Кожа на шее словно все ещё горела, ощущая на себе фантомные поцелуи Филиппа. Но, кажется, они лишь оставили ожог, чтобы больше никогда не повториться.

Слушая девушку, священник кивал. Ему было важно узнать, что именно думает она о том, что видит, и услышанное понравилось ему.

— Бог милосерден. Он любит нас. Бог есть радость, и он эту радость зажигает в наших сердцах. Не стоит думать, что мы так уж безнадежны — мы все со своими грехами.

А затем отец Сергий снова взглянул на девушку.

— Подумай над тем, что бы ты сказала ему, как другу, а не как жестокому отцу. Просто подумай… Ведь это взгляд родного человека, а не пугала с плеткой.
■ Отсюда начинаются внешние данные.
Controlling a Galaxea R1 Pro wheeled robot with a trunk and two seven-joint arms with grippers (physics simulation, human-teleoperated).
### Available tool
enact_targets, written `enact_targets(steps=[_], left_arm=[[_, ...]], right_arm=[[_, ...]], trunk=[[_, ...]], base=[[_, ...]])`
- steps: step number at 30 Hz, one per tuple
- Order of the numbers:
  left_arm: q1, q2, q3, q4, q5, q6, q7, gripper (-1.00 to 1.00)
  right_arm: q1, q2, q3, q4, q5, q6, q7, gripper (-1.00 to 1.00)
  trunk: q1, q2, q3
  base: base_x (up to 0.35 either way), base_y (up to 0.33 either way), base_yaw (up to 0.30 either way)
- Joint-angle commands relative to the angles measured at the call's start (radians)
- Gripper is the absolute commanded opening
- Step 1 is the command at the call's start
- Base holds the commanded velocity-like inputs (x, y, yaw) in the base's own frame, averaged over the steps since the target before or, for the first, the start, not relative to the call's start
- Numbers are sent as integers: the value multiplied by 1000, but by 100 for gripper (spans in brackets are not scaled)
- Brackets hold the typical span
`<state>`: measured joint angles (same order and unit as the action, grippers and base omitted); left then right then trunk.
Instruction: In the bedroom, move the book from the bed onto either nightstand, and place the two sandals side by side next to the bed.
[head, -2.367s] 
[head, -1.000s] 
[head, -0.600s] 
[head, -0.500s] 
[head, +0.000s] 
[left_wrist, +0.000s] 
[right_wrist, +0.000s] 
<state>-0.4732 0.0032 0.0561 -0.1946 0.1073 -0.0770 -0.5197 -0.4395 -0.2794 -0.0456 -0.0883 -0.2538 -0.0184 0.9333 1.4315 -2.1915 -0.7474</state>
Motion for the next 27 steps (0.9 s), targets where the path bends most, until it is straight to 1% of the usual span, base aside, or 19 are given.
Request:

Добрая улыбка священника озарила все его лицо. Он, действительно, выглядел очень понимающим и адекватным, да и был таким, что редкость в этих местах.

У Марии пока не было сил поверить в то, что говорит ей батюшка, и оттого посещение церкви все больше казалось ей абсолютно идиотской затеей, но с другой стороны… От одного звука его голоса, одного тепла в его взгляде девушке словно становилось легче. С отцом Сергием хотелось разговаривать. Это и умиротворенная обстановка вокруг приковывали ее ноги к полу, мешая развернуться и уйти прямо сейчас.

— Но если он родной человек, то за что он меня наказывает? Если он всевидящ, то должен знать, что я никогда не причиняла никому зла намеренно. Все мои темные поступки шли от.. От боли.

Ее голос дрогнул на последнем слове.

— Знаете, — усмехнулась Сербская. — В одном из моих любимых фильмов как-то прозвучала цитата: «Если Бог добр, он не может быть всемогущ, а если он всемогущ, то не может быть добр».

Слушая прихожанку, священник понимающе кивал, не отмахивался от нее, не перебивал. Ему ведь, и правда, были важны ее слова — он хотел понять, что это за девушка нежданно-негаданно свалилась перед ним, как райское яблоко.